Uncle!
Several weeks ago, in a fit of desperation I laid in bed and prayed for God to give me patience. My kids were all in various stages of driving me bonkers, and rather than asking for them to change, I thought that maybe it was me who needed an adjustment. Since that whispered prayer, however, I have suffered a variety of annoyances, large and small. (a moment for perspective: I accept and acknowledge that my moaning about these annoyances that are not even blips on the screen of world suffering, is more than a bit shallow and self-absorbed. I’m still going to write about it,in the hopes that at least some of you can laugh at my small suffering)
First, I tore three ligaments in my right wrist. The hand I write with. I tripped on a crack in the sidewalk. (The Brainiac’s response when I walked up to him, cradling my wrist and crying? “You weren’t watching where you were going. You always tell us to watch where we’re going!” I would have strangled that child of mine, except I couldn’t move my hand. Lucky for him)
Having my wrist immobilized for 6 weeks means that I can’t knit for that whole time. I don’t know about y’all, and your various reasons for knitting, but I suspect I am not the only one who knits so I don’t kill people. Stress from painful wrist+stress from not being able to do stuff+no knitting= one jacked up mama. Not good, people.

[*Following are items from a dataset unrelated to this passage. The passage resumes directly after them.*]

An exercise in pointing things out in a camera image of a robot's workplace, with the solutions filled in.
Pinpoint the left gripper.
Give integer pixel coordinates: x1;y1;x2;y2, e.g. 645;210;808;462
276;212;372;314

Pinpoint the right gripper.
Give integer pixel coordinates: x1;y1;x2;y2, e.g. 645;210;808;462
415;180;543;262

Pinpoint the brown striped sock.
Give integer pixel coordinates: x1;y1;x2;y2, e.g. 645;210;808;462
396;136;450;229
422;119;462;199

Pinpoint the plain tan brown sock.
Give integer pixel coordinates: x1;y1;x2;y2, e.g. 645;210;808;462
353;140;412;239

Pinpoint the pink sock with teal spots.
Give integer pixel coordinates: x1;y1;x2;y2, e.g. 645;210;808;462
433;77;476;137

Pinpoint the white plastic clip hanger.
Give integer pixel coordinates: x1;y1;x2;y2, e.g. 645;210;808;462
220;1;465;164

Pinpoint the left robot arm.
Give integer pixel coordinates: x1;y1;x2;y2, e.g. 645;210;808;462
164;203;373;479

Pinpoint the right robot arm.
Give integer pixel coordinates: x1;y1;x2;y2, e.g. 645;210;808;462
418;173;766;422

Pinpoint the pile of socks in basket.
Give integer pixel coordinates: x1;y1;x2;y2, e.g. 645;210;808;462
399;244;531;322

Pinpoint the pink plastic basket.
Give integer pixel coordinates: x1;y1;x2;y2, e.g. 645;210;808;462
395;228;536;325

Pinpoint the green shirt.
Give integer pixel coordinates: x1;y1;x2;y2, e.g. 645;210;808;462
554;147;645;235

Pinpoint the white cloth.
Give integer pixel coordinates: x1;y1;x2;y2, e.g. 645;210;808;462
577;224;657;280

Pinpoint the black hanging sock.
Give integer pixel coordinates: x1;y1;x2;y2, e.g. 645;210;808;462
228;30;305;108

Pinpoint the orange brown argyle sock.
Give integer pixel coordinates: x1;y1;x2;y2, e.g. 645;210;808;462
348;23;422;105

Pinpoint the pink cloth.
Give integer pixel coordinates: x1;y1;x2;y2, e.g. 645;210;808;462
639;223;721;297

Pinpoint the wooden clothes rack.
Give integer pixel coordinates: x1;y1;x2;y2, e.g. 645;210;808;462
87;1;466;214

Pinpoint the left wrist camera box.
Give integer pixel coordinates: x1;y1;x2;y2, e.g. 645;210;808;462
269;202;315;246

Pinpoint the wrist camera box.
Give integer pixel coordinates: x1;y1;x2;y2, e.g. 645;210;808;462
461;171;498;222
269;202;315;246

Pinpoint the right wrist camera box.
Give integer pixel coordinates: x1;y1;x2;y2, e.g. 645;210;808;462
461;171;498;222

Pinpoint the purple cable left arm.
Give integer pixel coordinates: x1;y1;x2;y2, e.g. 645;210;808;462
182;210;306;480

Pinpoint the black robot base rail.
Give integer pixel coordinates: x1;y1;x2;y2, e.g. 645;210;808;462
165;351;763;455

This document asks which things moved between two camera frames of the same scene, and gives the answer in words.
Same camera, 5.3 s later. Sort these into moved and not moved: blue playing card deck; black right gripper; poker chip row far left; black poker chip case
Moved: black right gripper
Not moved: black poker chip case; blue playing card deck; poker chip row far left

So I’m cruising along, voraciously reading every book I can get my hands on and trolling the internets as meager substitutes for what used to be knitting time. And then my computer charger dies. And then I get a massive sinus infection. And then my fridge dies, and the installation guys shove a too-large replacement in a justbarelytootight space, laving me unable to open half the fridge. And then they convince me that all I need to do is trim the counter down 1/4″ and it’ll be fine. (As is I’m going to bust out the circular saw with my one good hand!) And then the handyman who came to do said trimming instead pulls out the baseboard molding, jacking up my wall twelve ways to Sunday. And the fridge still won’t open. And then my washing machine starts alarming some bizarre error message that no one can figure out. The door’s locked, with two of the boys’ baseball uniforms held captive inside. Uniforms that they need to wear tonight. Repairman (covered under warranty, one bright spot in an otherwise dark day) won’t be here till Monday. So now I’ve got half the kids not speaking to me, and I get to schlep to the laundromat with 3 days worth of laundry (and have to do it all one handed, mind you!)
So I’m left wondering who’s got a voodoo doll of me under their pillow? I’m crying uncle here! Of course, the real moral of this story is – Don’t pray for patience cause you just might get loads of opportunities to use it.